To make everyone code more available, it will also be necessary to ease the creation of intuitive interfaces. The App approach, introduced by Apple and recently adopted by Matlab has still a lot potential application in that regard.
Most importantly, I believe the future in data collaborative programming is also in the hand of the clouds. As soon as more and more online analysis will be performed, it will be possible to standardize data types. As a result we will be able to easily connect independently created pieces of code. Right now, every time you take someone else code, you have to adopt a new data convention. Imagine a world in which you can “just” drag and drop anybody routines onto you data and see absolutely immediately how it works…

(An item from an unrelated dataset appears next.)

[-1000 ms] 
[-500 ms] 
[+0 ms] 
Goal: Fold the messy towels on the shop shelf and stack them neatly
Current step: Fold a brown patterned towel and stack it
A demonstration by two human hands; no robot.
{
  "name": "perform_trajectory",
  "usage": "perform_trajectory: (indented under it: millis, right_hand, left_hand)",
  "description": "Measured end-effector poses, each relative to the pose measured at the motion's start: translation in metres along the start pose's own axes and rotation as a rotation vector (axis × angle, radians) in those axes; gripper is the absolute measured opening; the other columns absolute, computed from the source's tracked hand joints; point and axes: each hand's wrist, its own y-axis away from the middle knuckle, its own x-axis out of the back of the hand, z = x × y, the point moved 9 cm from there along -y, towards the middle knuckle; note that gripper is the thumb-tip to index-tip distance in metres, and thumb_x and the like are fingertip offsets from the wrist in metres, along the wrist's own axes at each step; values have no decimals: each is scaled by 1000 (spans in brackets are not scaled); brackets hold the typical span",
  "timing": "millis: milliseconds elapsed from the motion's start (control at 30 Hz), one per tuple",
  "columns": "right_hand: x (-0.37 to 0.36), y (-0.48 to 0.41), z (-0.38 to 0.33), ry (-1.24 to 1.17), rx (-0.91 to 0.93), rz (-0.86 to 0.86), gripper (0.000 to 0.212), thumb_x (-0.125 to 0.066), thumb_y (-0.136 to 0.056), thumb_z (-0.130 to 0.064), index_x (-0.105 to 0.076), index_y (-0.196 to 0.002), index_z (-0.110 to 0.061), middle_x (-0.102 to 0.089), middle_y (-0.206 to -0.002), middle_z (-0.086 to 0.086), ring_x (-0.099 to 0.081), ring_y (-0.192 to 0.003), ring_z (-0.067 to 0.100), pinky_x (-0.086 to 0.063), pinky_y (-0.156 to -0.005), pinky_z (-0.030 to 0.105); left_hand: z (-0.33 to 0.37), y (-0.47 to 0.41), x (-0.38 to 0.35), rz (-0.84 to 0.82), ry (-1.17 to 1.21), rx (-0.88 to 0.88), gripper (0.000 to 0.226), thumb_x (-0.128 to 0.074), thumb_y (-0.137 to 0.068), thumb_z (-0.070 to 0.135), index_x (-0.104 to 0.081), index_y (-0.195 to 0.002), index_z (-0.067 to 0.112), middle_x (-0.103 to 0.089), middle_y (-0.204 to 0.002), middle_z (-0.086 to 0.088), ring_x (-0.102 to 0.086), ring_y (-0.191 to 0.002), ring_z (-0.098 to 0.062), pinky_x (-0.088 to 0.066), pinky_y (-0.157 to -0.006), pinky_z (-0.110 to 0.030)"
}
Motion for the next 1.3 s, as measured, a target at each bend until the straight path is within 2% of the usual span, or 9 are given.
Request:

I can’t finish this post without a few words on hardware. I do believe there is more to expect now from software than hardware. However, one important thing that is happening right now is the use of more and more GPU computing. Most graphics cards have several hundred processing units that run simultaneously. Used in the right way, it leverages a lot of computational power. As time progresses, I believe the use of cloud computing will mask out any progress done in the hardware as this will become out of our control more and more.
In any case, I am very interested by what you think. What is, in your opinion, the future of numerical computing?